▸ PROBLEM TO SOLVE: The reply should match the listing below character for character, except that no image is carried over.

▸ INFORMATION SHOWN:
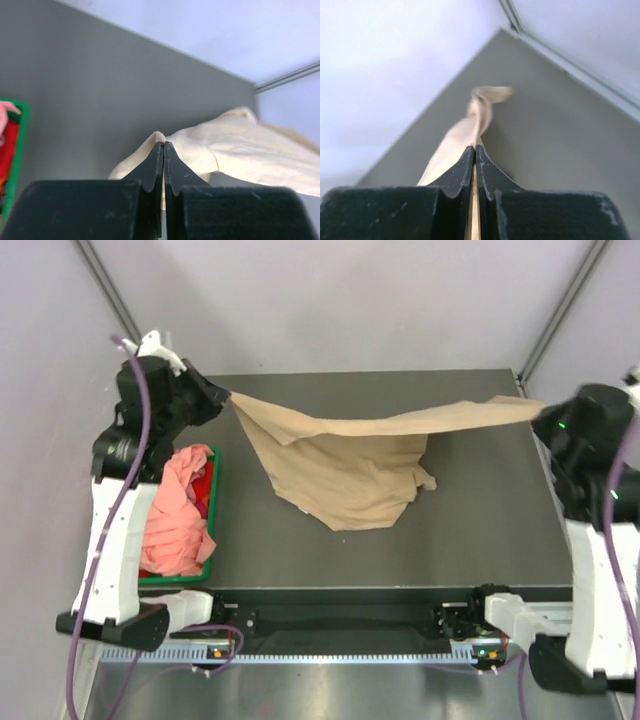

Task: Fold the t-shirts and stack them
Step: Flatten the tshirt out

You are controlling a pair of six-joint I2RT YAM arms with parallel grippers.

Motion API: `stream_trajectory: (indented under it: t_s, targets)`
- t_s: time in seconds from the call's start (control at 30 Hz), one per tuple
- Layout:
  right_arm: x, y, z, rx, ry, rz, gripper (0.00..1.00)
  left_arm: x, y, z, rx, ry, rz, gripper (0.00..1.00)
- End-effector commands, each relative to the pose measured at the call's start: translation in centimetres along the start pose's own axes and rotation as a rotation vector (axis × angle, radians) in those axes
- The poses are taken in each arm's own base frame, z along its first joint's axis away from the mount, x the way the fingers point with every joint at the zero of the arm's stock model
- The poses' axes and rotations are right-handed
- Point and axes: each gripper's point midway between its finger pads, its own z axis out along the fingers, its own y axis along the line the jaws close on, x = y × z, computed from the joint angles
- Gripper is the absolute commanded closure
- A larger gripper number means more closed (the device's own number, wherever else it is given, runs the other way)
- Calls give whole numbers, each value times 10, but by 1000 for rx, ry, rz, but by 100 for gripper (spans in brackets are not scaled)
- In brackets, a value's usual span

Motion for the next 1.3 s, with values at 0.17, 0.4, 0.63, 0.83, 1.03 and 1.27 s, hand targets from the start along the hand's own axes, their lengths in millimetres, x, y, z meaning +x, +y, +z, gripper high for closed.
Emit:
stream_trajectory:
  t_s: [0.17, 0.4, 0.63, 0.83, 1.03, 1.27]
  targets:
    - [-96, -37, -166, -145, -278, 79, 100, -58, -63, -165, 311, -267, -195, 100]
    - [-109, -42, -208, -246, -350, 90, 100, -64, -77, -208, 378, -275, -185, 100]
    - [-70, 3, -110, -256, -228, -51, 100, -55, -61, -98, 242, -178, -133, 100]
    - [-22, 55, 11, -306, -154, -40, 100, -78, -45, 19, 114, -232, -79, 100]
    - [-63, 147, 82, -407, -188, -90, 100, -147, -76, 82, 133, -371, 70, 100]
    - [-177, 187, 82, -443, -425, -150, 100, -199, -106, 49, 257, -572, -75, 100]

▸ WRITTEN ANSWER:
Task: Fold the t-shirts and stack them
Step: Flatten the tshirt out

You are controlling a pair of six-joint I2RT YAM arms with parallel grippers.

Motion API: `stream_trajectory: (indented under it: t_s, targets)`
- t_s: time in seconds from the call's start (control at 30 Hz), one per tuple
- Layout:
  right_arm: x, y, z, rx, ry, rz, gripper (0.00..1.00)
  left_arm: x, y, z, rx, ry, rz, gripper (0.00..1.00)
- End-effector commands, each relative to the pose measured at the call's start: translation in centimetres along the start pose's own axes and rotation as a rotation vector (axis × angle, radians) in those axes
- The poses are taken in each arm's own base frame, z along its first joint's axis away from the mount, x the way the fingers point with every joint at the zero of the arm's stock model
- The poses' axes and rotations are right-handed
- Point and axes: each gripper's point midway between its finger pads, its own z axis out along the fingers, its own y axis along the line the jaws close on, x = y × z, computed from the joint angles
- Gripper is the absolute commanded closure
- A larger gripper number means more closed (the device's own number, wherever else it is given, runs the other way)
- Calls give whole numbers, each value times 10, but by 1000 for rx, ry, rz, but by 100 for gripper (spans in brackets are not scaled)
- In brackets, a value's usual span

Motion for the next 1.3 s, with values at 0.17, 0.4, 0.63, 0.83, 1.03 and 1.27 s, hand targets from the start along the hand's own axes, their lengths in millimetres, x, y, z meaning +x, +y, +z, gripper high for closed.
Emit:
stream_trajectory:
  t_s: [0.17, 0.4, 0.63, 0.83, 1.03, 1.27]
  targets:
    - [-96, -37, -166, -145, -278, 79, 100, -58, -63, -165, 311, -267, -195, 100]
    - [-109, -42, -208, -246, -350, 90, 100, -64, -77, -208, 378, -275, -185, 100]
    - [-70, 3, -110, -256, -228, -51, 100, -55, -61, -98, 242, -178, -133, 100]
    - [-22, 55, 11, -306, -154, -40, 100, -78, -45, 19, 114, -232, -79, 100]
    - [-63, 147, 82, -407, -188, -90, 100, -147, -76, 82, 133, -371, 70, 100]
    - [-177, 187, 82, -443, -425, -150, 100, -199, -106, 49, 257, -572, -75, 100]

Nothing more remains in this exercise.